* What to do
Return copies of the lines below that mention "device".

════════════════════

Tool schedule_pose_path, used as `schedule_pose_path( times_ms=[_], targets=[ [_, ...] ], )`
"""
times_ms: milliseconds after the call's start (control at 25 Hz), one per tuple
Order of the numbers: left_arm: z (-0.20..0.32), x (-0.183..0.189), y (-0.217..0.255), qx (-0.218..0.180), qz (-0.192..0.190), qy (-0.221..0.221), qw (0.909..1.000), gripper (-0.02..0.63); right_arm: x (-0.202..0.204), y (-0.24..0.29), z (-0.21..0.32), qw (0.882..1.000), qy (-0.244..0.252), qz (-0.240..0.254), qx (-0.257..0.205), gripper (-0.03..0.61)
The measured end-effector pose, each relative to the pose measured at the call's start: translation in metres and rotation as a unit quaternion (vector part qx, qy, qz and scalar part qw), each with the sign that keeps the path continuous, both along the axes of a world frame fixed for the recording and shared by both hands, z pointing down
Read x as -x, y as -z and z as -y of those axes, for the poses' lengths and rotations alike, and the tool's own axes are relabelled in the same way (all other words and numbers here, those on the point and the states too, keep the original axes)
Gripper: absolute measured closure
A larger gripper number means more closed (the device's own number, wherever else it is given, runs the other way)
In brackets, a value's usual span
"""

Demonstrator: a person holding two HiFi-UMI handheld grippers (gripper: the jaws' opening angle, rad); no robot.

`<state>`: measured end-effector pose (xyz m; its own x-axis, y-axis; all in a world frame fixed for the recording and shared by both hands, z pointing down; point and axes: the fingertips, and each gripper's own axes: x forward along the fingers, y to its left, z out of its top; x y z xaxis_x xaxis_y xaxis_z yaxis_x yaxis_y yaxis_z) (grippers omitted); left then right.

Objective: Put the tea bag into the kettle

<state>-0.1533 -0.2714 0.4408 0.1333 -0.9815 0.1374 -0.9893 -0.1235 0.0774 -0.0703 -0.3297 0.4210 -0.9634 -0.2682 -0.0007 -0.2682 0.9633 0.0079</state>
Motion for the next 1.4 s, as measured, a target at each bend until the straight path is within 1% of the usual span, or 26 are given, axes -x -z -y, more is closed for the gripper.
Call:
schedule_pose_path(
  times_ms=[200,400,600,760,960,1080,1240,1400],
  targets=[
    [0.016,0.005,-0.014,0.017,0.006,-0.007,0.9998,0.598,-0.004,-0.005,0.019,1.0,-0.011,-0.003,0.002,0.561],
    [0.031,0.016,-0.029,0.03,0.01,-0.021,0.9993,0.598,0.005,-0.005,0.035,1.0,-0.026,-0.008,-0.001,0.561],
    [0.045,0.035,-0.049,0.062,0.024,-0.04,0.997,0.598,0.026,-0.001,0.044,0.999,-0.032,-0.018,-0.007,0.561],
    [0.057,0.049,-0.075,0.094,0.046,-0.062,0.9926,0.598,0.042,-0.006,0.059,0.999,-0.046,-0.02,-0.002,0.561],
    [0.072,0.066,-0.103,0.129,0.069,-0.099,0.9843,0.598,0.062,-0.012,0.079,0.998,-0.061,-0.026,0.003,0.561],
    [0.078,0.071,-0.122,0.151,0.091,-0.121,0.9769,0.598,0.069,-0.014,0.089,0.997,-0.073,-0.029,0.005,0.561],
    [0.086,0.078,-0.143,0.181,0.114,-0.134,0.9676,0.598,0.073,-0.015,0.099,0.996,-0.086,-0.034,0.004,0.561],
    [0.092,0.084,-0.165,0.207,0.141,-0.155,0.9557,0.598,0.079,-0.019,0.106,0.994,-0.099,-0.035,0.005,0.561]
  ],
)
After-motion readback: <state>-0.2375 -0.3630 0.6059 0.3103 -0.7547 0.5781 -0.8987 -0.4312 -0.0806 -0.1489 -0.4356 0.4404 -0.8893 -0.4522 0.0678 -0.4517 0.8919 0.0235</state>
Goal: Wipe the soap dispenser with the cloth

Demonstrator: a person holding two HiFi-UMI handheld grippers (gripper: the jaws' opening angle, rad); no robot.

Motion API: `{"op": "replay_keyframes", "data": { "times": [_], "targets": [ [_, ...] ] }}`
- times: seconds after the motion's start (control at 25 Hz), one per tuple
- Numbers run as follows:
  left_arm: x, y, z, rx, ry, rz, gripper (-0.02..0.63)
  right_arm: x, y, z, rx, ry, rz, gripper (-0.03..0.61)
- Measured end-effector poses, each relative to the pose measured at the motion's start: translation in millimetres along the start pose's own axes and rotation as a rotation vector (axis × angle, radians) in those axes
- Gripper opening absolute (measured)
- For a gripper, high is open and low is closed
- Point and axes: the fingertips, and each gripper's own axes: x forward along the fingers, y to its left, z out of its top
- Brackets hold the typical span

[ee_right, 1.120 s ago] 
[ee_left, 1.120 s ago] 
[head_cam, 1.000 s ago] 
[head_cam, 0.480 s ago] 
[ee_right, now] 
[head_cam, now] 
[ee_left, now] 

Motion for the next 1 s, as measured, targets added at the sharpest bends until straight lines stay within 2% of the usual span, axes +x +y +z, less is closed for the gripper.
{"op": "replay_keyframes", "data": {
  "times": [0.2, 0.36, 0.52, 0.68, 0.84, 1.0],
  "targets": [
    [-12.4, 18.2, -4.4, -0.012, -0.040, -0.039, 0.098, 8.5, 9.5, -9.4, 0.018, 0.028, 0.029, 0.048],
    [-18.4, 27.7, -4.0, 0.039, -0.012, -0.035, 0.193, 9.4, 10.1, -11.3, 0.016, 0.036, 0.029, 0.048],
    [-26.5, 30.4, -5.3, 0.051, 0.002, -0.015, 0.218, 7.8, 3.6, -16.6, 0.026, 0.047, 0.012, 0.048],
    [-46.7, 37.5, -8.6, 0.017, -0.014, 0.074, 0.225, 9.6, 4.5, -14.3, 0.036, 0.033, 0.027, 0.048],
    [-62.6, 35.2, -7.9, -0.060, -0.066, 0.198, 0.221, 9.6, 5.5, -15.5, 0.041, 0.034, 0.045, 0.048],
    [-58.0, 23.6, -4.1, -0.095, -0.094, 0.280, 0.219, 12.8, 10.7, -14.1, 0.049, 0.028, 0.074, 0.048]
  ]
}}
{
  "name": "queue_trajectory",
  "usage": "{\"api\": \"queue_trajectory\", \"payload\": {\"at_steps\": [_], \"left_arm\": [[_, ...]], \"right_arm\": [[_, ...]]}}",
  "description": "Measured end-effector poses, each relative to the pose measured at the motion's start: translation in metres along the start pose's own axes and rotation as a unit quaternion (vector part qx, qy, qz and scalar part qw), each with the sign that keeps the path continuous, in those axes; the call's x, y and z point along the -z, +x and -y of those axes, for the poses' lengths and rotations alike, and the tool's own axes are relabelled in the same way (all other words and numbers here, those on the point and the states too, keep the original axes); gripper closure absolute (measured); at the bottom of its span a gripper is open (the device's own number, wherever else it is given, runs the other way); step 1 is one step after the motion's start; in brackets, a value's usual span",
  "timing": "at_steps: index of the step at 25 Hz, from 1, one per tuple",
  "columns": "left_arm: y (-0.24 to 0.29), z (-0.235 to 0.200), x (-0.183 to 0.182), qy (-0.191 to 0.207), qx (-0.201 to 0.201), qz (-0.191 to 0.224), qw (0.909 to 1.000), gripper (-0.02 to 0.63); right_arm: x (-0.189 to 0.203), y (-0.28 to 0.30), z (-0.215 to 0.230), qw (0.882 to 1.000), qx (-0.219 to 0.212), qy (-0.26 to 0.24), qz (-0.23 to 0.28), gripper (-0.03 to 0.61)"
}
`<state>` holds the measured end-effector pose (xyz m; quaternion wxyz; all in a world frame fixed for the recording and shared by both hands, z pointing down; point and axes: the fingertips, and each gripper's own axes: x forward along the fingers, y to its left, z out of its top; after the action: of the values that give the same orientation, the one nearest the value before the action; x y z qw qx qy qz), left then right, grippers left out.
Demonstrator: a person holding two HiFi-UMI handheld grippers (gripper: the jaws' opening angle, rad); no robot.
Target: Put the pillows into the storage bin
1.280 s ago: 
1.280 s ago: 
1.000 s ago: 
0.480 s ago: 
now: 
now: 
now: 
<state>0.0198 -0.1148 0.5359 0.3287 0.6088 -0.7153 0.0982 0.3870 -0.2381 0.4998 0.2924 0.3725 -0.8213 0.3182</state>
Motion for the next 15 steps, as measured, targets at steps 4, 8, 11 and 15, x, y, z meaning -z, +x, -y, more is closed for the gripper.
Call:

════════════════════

* Answer for the task
A larger gripper number means more closed (the device's own number, wherever else it is given, runs the other way)
  "description": "Measured end-effector poses, each relative to the pose measured at the motion's start: translation in metres along the start pose's own axes and rotation as a unit quaternion (vector part qx, qy, qz and scalar part qw), each with the sign that keeps the path continuous, in those axes; the call's x, y and z point along the -z, +x and -y of those axes, for the poses' lengths and rotations alike, and the tool's own axes are relabelled in the same way (all other words and numbers here, those on the point and the states too, keep the original axes); gripper closure absolute (measured); at the bottom of its span a gripper is open (the device's own number, wherever else it is given, runs the other way); step 1 is one step after the motion's start; in brackets, a value's usual span",

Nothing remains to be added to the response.